Malacara se puso derecho, como si le hubieran golpeado con un látigo. De los cuatro, era el único que no parecía el espectador de un circo romano. Intuía algo, aunque todavía no acertaba a comprender qué.
Víctor trastabilló, negando con la cabeza, pero finalmente se escabulló tras la esquina. Dozer empezó a retirar la tabla, firmemente emplazada, y los tres hombres enmudecieron al instante. La tabla cedió con un crujido, y al instante, la puerta se abrió abruptamente. Dozer recibió al primer zombi (un hombre de pelo pajizo con una escalofriante herida en el cuello por la que asomaba una vena, gorda como un macarrón) y se lo llevó a rastras hasta la otra esquina del corredor, tirando de él por el jersey de cuello vuelto que llevaba. El zombi emitía gruñidos entrecortados, como si el aire no pudiera pasar bien por su garganta, y sacudía los brazos en el aire. Su expresión de sorpresa era casi cómica. Una vez allí, lo empujó por el corredor. Jesús, estoy actuando igual que aquel sacerdote lunático , pensó brevemente. Pero casi al instante, desechó el pensamiento y regresó a la carrera hasta la habitación oscura, donde le esperaban los otros zombis .
Para entonces, Malacara sentía que su cabeza daba vueltas. Algo pasaba con aquel hombre misterioso. Algo que no había visto en todas sus demenciales experiencias con los muertos. Muñeco había dejado caer la mandíbula inferior hasta tal punto que parecía que la lengua iba a caer por su propio peso, desenrollándose como una alfombra, y los otros dos hombres tenían expresiones similares. Uno dejó escapar un «Pero qué coño…» sin que su mente hubiera procesado la expresión siquiera.

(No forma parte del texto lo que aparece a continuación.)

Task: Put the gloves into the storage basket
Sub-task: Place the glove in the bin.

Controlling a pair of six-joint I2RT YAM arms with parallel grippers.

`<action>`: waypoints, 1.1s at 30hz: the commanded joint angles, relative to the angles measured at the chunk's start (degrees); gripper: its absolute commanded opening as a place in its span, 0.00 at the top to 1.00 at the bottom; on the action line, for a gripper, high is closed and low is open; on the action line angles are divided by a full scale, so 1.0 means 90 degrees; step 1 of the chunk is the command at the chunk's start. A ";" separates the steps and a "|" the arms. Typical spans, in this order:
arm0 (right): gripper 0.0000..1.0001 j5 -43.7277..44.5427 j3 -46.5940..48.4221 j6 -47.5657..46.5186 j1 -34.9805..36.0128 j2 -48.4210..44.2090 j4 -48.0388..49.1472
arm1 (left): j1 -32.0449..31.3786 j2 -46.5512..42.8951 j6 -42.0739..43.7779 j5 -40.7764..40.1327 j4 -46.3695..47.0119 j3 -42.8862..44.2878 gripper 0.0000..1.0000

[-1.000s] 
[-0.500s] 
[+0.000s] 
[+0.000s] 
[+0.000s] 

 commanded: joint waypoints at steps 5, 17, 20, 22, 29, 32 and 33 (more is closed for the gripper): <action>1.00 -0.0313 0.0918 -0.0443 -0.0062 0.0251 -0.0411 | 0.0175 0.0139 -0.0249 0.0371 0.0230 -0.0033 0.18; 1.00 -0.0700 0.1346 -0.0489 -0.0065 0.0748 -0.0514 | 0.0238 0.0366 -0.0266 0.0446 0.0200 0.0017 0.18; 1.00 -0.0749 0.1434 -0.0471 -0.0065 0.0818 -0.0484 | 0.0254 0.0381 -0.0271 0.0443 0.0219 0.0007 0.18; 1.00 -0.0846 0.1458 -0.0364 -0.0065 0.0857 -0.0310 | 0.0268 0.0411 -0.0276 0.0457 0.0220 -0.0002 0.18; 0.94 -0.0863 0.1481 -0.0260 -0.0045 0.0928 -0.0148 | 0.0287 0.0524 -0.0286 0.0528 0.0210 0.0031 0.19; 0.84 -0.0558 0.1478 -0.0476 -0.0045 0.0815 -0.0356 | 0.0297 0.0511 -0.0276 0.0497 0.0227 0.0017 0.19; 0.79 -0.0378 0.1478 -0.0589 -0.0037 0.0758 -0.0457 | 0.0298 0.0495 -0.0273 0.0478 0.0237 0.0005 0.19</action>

Pero mientras ellos intentaban comprender lo que había pasado, Dozer tanteaba las paredes buscando lo que esperaba encontrar: alguna puerta trasera. Si era allí donde «guardaban» sus terroríficas piezas de juego, debía haber también un segundo acceso donde meterlas. Y así era. En la pared del fondo encontró otra puerta, también de madera, con una abertura idéntica en su parte central. A través de ésta pudo ver lo que le esperaba fuera, y experimentó un ramalazo de alegría súbita. Más allá estaba la libertad, sí. El sol brillaba, y tan sólo después de varios metros de tierra y polvo se abría el campo abierto, prometedor y diáfano, extendiéndose hacia el horizonte. La visión de las montañas le produjo una sensación de anhelo casi imperiosa.
Pero no se detuvo un solo segundo. Pasó el brazo por la abertura y retiró la tabla que se encontraba también por ese lado, luego se movió con la misma celeridad hasta los zombis que estaban ya a punto de salir de la habitación. Pero cuando los tuvo al alcance, se detuvo, impotente. Necesitaba detenerlos, dejar libre la habitación para que Víctor pudiera pasar, pero ¿cómo?